Description of the task
Your copy of the data below must be exact and must leave out all pictures.

Data provided
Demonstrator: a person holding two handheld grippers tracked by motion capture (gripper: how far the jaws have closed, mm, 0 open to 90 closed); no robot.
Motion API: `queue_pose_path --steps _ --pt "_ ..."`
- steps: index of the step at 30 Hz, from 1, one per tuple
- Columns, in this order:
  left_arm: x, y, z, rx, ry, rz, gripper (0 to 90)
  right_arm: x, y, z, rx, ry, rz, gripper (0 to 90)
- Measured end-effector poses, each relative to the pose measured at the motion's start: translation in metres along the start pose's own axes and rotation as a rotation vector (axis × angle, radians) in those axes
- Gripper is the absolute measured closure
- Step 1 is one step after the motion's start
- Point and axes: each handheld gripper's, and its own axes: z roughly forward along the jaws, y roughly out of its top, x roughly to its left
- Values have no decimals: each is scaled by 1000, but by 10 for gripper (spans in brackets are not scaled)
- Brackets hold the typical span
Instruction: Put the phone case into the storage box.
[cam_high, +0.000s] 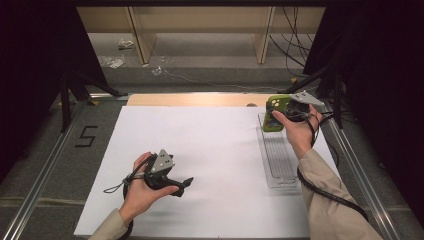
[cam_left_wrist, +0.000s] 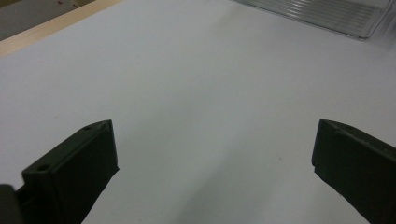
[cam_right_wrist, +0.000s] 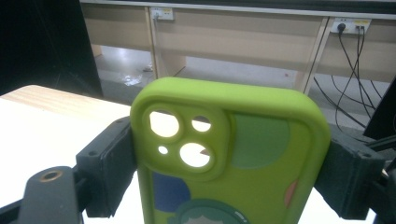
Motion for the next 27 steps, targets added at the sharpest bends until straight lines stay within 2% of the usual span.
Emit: queue_pose_path --steps 27 --pt "-1 0 1 -1 -2 0 0 -2 -2 18 31 -19 3 175"
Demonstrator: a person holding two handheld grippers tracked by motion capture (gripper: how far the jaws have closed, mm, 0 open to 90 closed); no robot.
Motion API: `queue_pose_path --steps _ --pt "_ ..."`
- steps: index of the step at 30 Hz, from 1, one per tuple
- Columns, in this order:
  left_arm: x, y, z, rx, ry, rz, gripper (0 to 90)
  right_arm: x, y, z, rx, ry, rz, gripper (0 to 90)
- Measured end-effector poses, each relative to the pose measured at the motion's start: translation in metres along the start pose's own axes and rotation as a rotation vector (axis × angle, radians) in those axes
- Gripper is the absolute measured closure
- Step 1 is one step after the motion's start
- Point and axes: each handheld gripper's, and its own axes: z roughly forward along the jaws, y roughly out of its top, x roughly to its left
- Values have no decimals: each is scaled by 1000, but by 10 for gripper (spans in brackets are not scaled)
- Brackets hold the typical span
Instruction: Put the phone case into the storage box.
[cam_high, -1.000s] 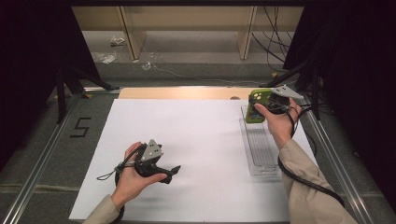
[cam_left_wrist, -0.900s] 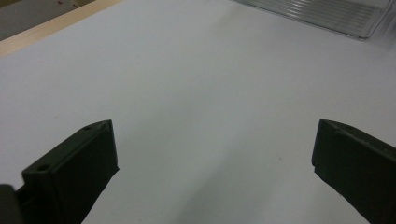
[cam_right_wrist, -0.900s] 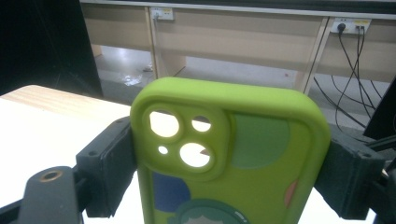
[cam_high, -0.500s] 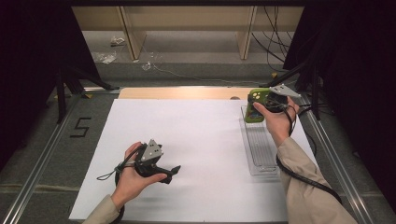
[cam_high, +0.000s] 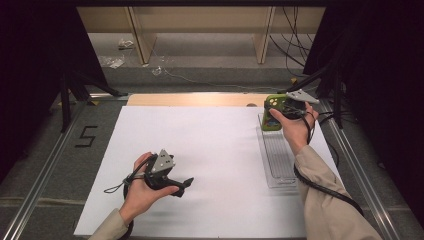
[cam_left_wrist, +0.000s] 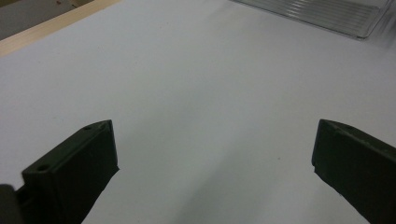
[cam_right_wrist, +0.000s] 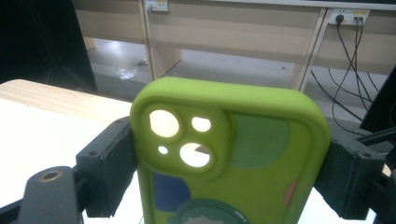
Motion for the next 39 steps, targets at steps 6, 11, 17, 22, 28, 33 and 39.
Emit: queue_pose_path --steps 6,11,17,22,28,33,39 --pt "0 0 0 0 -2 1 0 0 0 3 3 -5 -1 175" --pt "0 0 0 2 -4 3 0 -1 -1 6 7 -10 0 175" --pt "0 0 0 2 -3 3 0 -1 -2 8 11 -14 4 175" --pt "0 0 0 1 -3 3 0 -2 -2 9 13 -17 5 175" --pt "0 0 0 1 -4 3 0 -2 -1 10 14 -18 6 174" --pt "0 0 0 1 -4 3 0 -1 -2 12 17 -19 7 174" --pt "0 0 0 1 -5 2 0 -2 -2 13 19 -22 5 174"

The answer
Demonstrator: a person holding two handheld grippers tracked by motion capture (gripper: how far the jaws have closed, mm, 0 open to 90 closed); no robot.
Motion API: `queue_pose_path --steps _ --pt "_ ..."`
- steps: index of the step at 30 Hz, from 1, one per tuple
- Columns, in this order:
  left_arm: x, y, z, rx, ry, rz, gripper (0 to 90)
  right_arm: x, y, z, rx, ry, rz, gripper (0 to 90)
- Measured end-effector poses, each relative to the pose measured at the motion's start: translation in metres along the start pose's own axes and rotation as a rotation vector (axis × angle, radians) in those axes
- Gripper is the absolute measured closure
- Step 1 is one step after the motion's start
- Point and axes: each handheld gripper's, and its own axes: z roughly forward along the jaws, y roughly out of its top, x roughly to its left
- Values have no decimals: each is scaled by 1000, but by 10 for gripper (spans in brackets are not scaled)
- Brackets hold the typical span
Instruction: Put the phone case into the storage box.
[cam_high, +0.000s] 
[cam_left_wrist, +0.000s] 
[cam_right_wrist, +0.000s] 
Motion for the next 27 steps, targets added at the sharpest bends until straight lines stay within 2% of the usual span.
Emit: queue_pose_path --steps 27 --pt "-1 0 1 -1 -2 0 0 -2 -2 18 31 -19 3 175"
Demonstrator: a person holding two handheld grippers tracked by motion capture (gripper: how far the jaws have closed, mm, 0 open to 90 closed); no robot.
Motion API: `queue_pose_path --steps _ --pt "_ ..."`
- steps: index of the step at 30 Hz, from 1, one per tuple
- Columns, in this order:
  left_arm: x, y, z, rx, ry, rz, gripper (0 to 90)
  right_arm: x, y, z, rx, ry, rz, gripper (0 to 90)
- Measured end-effector poses, each relative to the pose measured at the motion's start: translation in metres along the start pose's own axes and rotation as a rotation vector (axis × angle, radians) in those axes
- Gripper is the absolute measured closure
- Step 1 is one step after the motion's start
- Point and axes: each handheld gripper's, and its own axes: z roughly forward along the jaws, y roughly out of its top, x roughly to its left
- Values have no decimals: each is scaled by 1000, but by 10 for gripper (spans in brackets are not scaled)
- Brackets hold the typical span
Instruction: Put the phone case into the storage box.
[cam_high, -1.000s] 
[cam_left_wrist, -0.900s] 
[cam_right_wrist, -0.900s] 
[cam_high, -0.500s] 
[cam_high, +0.000s] 
[cam_left_wrist, +0.000s] 
[cam_right_wrist, +0.000s] 
Motion for the next 39 steps, targets at steps 6, 11, 17, 22, 28, 33 and 39.
Emit: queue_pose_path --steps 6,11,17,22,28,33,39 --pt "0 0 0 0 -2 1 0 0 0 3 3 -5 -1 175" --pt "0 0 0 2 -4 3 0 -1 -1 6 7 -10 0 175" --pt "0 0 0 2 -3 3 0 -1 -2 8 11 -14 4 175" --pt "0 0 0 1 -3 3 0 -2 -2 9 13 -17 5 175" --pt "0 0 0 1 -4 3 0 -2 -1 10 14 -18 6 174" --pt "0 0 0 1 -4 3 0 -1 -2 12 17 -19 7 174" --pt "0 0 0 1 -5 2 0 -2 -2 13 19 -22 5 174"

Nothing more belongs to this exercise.